2. The fluid analysis system according to claim 1, wherein the fluid flows from a fluid source through a pipe to the fluid channel.
3. The fluid analysis system according to claim 2, wherein the fluid source is one or more of a cartridge, tube, bag, and syringe.
4. The fluid analysis system of claim 1, wherein the fluid channel extends through a cartridge, the cartridge being positioned adjacent to and within the observation area of the optical device.
5. The fluid analysis system of claim 1, wherein the light source is configured to generate light that illuminates the fluid channel.
6. The fluid analysis system of claim 5, wherein the light generated by the light source is polarized light of any wavelength.
7. The fluid analysis system of claim 1, wherein the controller includes a field-programmable gate array (FPGA), a memory, and input / output devices, wherein the controller is configured to receive an image from the optical device, store the image in the memory, and analyze the image stored in the memory using the FPGA.
8. The fluid analysis system of claim 7, wherein the field-programmable gate array (FPGA) analyzes the image comprising: Detect or identify the inner and outer edges of the fluid channel; as well as Detect or identify the foremost fluid edge of the fluid flowing through the fluid channel.
9. The fluid analysis system of claim 1, wherein the fluid analysis system is configured to analyze and control fluid delivery in a medical fluid delivery system.
10. The fluid analysis system of claim 1, wherein the fluid is a liquid nutrient, a liquid drug, or a liquid pain reliever / analgesic.

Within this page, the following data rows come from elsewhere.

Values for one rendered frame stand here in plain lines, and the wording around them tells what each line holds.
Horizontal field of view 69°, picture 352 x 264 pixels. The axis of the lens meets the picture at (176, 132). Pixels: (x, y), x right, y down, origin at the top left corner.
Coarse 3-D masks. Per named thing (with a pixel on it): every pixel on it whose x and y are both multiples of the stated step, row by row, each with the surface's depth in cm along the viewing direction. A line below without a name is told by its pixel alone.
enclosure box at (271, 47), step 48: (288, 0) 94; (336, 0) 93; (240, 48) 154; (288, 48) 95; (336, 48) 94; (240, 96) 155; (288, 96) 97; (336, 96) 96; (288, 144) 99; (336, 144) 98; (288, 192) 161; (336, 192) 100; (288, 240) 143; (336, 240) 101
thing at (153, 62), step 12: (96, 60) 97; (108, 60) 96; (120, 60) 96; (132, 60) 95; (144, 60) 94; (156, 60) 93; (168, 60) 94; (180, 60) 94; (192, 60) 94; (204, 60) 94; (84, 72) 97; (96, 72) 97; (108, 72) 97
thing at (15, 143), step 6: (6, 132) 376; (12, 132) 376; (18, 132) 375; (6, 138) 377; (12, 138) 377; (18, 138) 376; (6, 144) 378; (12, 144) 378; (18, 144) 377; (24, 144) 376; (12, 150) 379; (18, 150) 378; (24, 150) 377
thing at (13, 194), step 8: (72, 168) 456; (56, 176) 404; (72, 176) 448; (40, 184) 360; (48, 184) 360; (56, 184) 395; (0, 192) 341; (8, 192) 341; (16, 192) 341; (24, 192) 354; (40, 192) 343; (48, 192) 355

11. A method for monitoring and controlling fluid transport using a fluid analysis system, the method comprising: To make the fluid flow from the fluid source through the fluid channel; Images of the fluid channel and the fluid flowing through the fluid channel are captured using optical equipment; as well as The controller stores and analyzes the images to identify the characteristics of the fluid flowing through the fluid channel.
12. The method of claim 11, wherein the characteristics of the fluid flowing through the fluid channel include one or more of the fluid velocity, the leading edge of the fluid, and the type of the fluid.
13. The method of claim 11, further comprising: Light is generated by a light source, which illuminates the fluid channel and the fluid flowing through the fluid channel.
14. The method of claim 13, further comprising: The optical device captures the light generated by the light source.
15. The method of claim 11, further comprising: The image generated by the optical device is stored in the memory of the controller.
16. The method of claim 15, further comprising: The image stored in the memory of the controller is analyzed using the field-programmable gate array (FPGA) of the controller.
17. The method of claim 16, wherein the field-programmable gate array (FPGA) analyzes the image comprising: The inner and outer edges of the fluid channel are detected or identified by the field-programmable gate array. as well as The foremost fluid edge of the fluid flowing through the fluid channel is detected or identified by the field-programmable gate array.
18. The method of claim 17, wherein the field-programmable gate array detects or identifies the foremost fluid edge of the fluid flowing through the fluid channel, with an accuracy of within 20 micrometers.
19. The method of claim 17, further comprising: The field-programmable gate array (FPGA) is used to graphically enhance the detected inner and outer edges of the fluid channel. The field-programmable gate array is used to perform graphic enhancement on the detected leading edge of the fluid flowing through the fluid channel; as well as The controller outputs an enhanced image via its input / output device, which graphically shows the inner edge of the fluid channel, the outer edge of the fluid channel, and the foremost fluid edge through which the fluid flows.
20. The method of claim 11, wherein the fluid analysis system is configured to analyze and control fluid delivery in a medical fluid delivery system, and wherein the fluid is a liquid nutrient, a liquid drug, or a liquid pain reliever / analgesic.